Mind you, by the time he was my age Kerouac, like most good writers, was dead. Perhaps I need a better comparison. I find one on Paul’s bookshelf, in a book I read when I was about 21 and haven’t thought about since, another American-road-trip classic: Zen and the Art of Motorcycle Maintenance, by Robert M. Pirsig. Pirsig is a middle-aged writer whose head is so full of ideas that he fears he is on the edge of a breakdown, which he seeks to fend off by driving miles around the country on his motorbike with his young son. He spends most of his time overthinking his Big Idea, and the rest worrying that he is a crummy parent.
Yes, this is much better. I can, as the lingo of the time would have it, very much dig this.
I’ve been breaking down myself recently: recurrent episodes of exhaustion, thumping headaches, the shakes, days on my back, all sorts. I’ve had every test under the sun and nothing has turned up, but there’s one thing they can’t test for: overwork, stress, burnout. Taking the weight of the whole world onto your shoulders and then writing it down. This seems to have become my career, but I now have a creeping realisation that, having reached its sixth decade on the Earth, my body has had enough of it. I don’t blame it, either. I kind of have, too.

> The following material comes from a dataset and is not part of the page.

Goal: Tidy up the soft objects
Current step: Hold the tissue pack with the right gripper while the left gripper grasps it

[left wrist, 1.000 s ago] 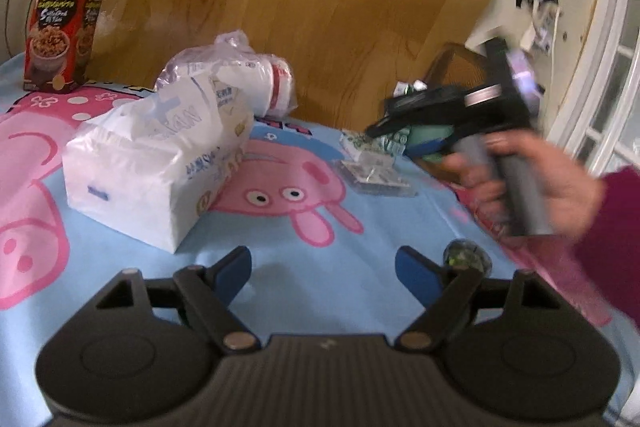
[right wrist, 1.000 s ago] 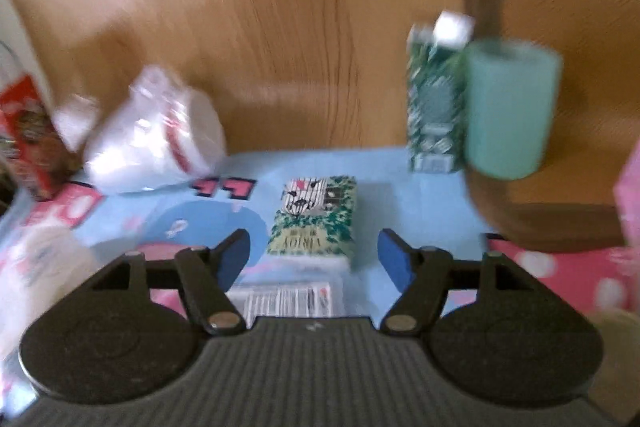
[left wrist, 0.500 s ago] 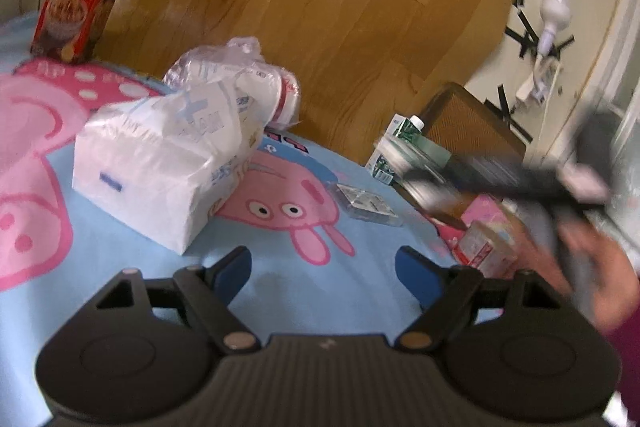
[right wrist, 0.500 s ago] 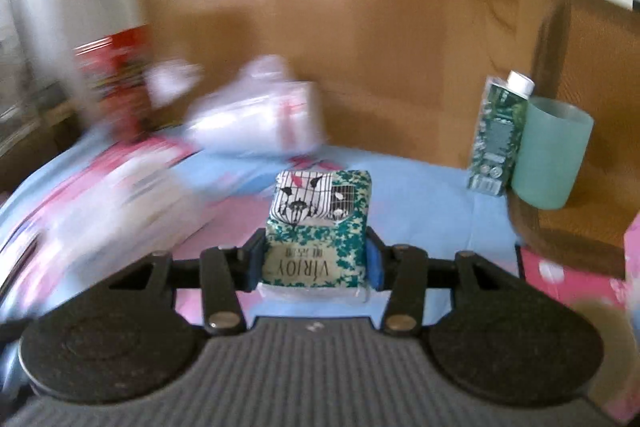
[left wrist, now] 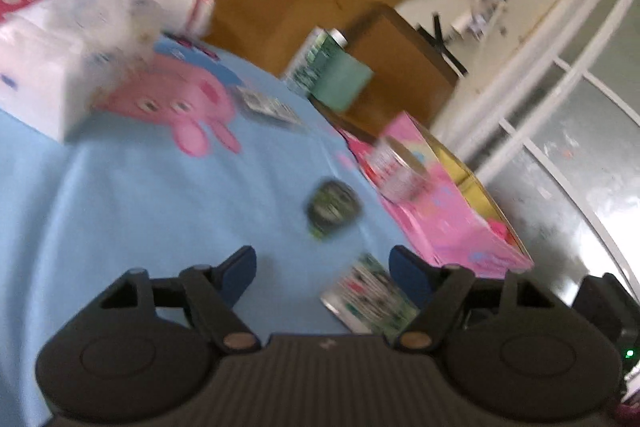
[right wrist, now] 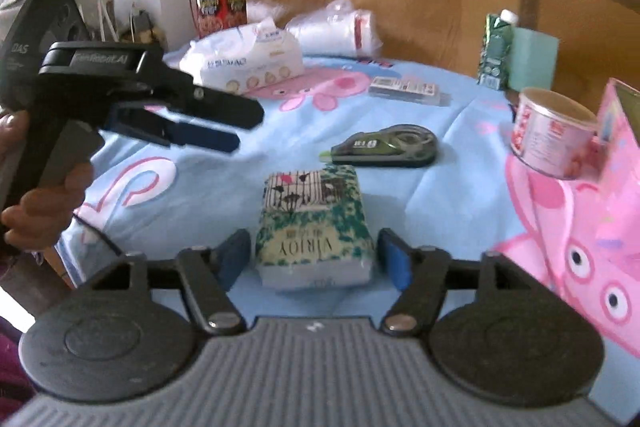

Kerouac can’t teach me much here: dying of alcoholism at 47 demonstrates the same terrible attitude to the body. Writers are always killing themselves one way or another. ‘Art that doesn’t come from pain’, writes Alice Thomson, ‘is just entertainment.’ Nothing wrong with a bit of entertainment, but neither Kerouac nor Pirsig nor I seems really capable of it, at least on the page. Our hearts are too thorny, or heavy, or something. Still, I’m still going to do my damnedest to learn from the goats and the road. I want to see bears and catch salmon and sit in the vast stillness of everything. My words don’t matter much, and yet everything matters somehow and fits together. I wonder how. I wonder what it is that binds it all up.
This is a very Pirsig kind of question. I have only vague recollections of what his book felt like to me when I read it as an idealistic young student. After that much time, nothing much remains of a book but its taste; its feeling. Now that I read it again, it tastes different. For a start, I notice that it is not really about Zen at all. It’s mainly about Ancient Greek philosophy and Pirsig’s argument with it as he tries to pin down some mysterious binding force he calls ‘Quality.’ Pirsig is still trying to work out how the whole world fits together, even though his first attempt led him to electro-shock therapy in a mid-century asylum. Writers never learn, because we all believe things like this:
‘Mental reflection is so much more interesting than TV it's a shame more people don't switch over to it.’
Still, the man’s not wrong, is he? Being on the road for a long time allows a lot of space for such reflection, and no space at all for TV. It’s three thousand miles to Alaska. We need to get into gear. Not that our car has any gears - another American thing - but I can adapt to that too. If we can’t adapt, we end up stuck, driving up and down the same road all our lives. Sometimes you just have to drive due north and see what you find.